A storm was blowing in from faraway Thrace. Winds and sleet headed down the pass to the Peloponnesos. The drenched hoplites ran under the arch, happy to be alive and off Skopê when the lightning hit. Mantineia was the first city of this new Peloponnesos where rank was gone, a dêmokratia that made Athens tame in comparison. Owning big orchards or bottomland wheat fields meant nothing. With the promised end of Sparta, bulwark of oligarchy, the idea of the polis of privileged property owners, alone fighting in the phalanx on behalf of the lesser community, was to be over. Instead, here in Mantineia the dêmos would tax the rich horsemen and the orchard growers to pay for the walls to protect the landless. The world of Hellas was to be upside down. The poorer the man was, the more qualified he was to run the polis. Squeeze the soft rich until their juices ran, and then go after the pulp as well—or so the new democrats of Mantineia bragged.
Many plethra of wheat fields were walled inside this strange city’s fortifications, and newly transplanted olives lined the streets. Wooden grape arbors with bare winter canes covered the city squares, as Proxenos’s walled Mantineia was to be both city and country. How could Agesilaos and his Spartan raiders ever starve out a town that grew its own food year-round inside its ramparts? The snake river Ophis had been diverted to run around the oval city’s foundation to serve as a great moat, dug thirty feet deep and lined with paving stones.

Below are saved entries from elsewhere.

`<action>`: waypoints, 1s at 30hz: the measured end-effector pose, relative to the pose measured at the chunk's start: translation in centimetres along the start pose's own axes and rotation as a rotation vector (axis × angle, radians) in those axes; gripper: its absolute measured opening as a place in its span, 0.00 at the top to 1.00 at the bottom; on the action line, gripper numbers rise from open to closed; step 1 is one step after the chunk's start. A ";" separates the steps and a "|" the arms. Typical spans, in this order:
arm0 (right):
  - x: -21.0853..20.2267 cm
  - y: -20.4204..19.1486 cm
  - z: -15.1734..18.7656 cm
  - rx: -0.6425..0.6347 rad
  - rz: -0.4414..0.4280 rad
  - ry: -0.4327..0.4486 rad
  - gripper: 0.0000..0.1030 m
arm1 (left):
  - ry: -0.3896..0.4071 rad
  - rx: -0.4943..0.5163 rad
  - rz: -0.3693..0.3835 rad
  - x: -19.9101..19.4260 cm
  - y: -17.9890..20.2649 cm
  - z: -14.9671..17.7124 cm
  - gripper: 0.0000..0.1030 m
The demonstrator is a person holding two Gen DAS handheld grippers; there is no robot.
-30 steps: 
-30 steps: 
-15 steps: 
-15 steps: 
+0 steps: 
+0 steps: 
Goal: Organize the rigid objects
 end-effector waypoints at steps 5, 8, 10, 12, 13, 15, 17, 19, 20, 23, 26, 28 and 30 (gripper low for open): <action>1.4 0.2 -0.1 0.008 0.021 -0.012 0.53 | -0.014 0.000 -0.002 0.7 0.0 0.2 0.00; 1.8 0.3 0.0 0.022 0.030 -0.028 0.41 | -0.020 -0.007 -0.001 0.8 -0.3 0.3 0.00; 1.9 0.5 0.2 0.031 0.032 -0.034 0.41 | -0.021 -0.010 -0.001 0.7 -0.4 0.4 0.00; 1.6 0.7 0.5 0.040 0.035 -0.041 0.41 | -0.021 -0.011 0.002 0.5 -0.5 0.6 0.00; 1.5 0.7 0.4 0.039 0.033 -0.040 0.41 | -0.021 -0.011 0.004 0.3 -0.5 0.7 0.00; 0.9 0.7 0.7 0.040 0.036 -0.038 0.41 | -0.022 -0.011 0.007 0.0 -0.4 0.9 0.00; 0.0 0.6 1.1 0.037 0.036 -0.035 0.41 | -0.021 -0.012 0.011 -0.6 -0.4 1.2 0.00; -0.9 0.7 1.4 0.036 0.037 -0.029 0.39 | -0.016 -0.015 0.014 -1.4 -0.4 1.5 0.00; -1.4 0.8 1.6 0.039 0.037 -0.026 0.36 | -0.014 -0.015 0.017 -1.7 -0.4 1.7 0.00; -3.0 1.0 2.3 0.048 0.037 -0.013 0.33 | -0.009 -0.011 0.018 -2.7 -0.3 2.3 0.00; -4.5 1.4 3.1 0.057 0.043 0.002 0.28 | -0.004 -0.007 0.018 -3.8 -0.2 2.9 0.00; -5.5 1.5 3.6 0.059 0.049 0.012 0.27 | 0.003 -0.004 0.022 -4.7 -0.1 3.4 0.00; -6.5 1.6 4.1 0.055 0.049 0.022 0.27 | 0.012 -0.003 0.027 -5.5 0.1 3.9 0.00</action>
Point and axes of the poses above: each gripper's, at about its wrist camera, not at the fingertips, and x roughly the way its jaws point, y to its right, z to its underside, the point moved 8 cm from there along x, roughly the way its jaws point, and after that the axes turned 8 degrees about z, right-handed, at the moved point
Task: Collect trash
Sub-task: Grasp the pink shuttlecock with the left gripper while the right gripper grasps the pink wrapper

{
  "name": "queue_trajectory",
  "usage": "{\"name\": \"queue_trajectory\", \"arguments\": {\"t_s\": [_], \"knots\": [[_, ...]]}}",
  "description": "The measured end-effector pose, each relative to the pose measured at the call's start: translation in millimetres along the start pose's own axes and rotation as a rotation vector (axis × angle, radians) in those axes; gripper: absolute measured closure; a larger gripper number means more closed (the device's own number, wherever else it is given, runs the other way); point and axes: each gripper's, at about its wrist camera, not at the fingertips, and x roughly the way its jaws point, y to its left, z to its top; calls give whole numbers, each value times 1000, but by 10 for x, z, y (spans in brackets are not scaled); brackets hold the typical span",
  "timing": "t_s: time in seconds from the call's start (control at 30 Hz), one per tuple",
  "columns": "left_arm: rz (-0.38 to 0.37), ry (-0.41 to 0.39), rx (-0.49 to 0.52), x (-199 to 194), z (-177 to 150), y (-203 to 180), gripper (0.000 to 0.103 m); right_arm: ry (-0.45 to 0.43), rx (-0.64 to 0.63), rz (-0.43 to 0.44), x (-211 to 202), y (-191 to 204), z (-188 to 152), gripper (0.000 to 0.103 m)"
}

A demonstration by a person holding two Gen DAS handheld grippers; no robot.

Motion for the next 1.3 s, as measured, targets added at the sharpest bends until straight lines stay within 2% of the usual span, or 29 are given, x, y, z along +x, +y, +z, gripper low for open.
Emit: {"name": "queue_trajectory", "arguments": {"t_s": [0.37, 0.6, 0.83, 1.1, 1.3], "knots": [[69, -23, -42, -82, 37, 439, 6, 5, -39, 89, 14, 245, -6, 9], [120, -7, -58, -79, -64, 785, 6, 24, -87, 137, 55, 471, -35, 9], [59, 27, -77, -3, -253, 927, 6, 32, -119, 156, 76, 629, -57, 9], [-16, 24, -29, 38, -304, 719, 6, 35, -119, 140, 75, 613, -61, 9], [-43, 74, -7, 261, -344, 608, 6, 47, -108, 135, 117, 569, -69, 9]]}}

But far below the foundations of the city, clay pipes brought the water into the fountains and cisterns and fed small ponds around which the city dwellers grew their own gardens, and that they stocked with fish and water fowl as well. In the previous wars, the Spartan army once had turned the river to flood towns in the valley and wash away their mud bricks. Now the waters were to be the bulwark, not betrayers of a far larger polis.
The engineers of Proxenos ensured that no machine of the Hellenes could tear down his stacked blocks, not even the new belly-bows from Sikily that sent iron shafts of twenty palms and more in length—and faster and heavier than any arrow—for two stadia. Double iron clamps, in the shape of axes, joined his blocks, and heavy lead sealed them from rust. The walls were half as deep into the ground as they were tall. Far beneath the earth they were anchored to hold the weight. Subterranean stones stopped the burrower and the miner from pulling out earth from beneath. King Agesilaos could not go over, under, or through these stones, or flood or starve out those inside, either.
Scaffolds still rose above the street. Ainias pointed to them in every direction. Thousands of Arkadians were hoisting cut stones and trays of mud bricks on ropes and pulleys up from booms for the final courses, even as the wind blew ice over the works. Wagons made a continuous trek into the circuit’s gates from the farms beyond, full of household rural folk moving into the still unfinished fortress. Ainias tried to make sense of it all as the sleet began. “Walls reveal a people. You are a Zeus who has taught these Mantineians that they are better than Spartans and can do things because they think they can do things. Yet something more even than Mantineia will soon be rising to the south at Megalopolis, and perhaps in Messenia something greater than Megalopolis. You have turned the men of the Peloponnessos into hemi-gods, and from the barren earth they are building a new Olympos.”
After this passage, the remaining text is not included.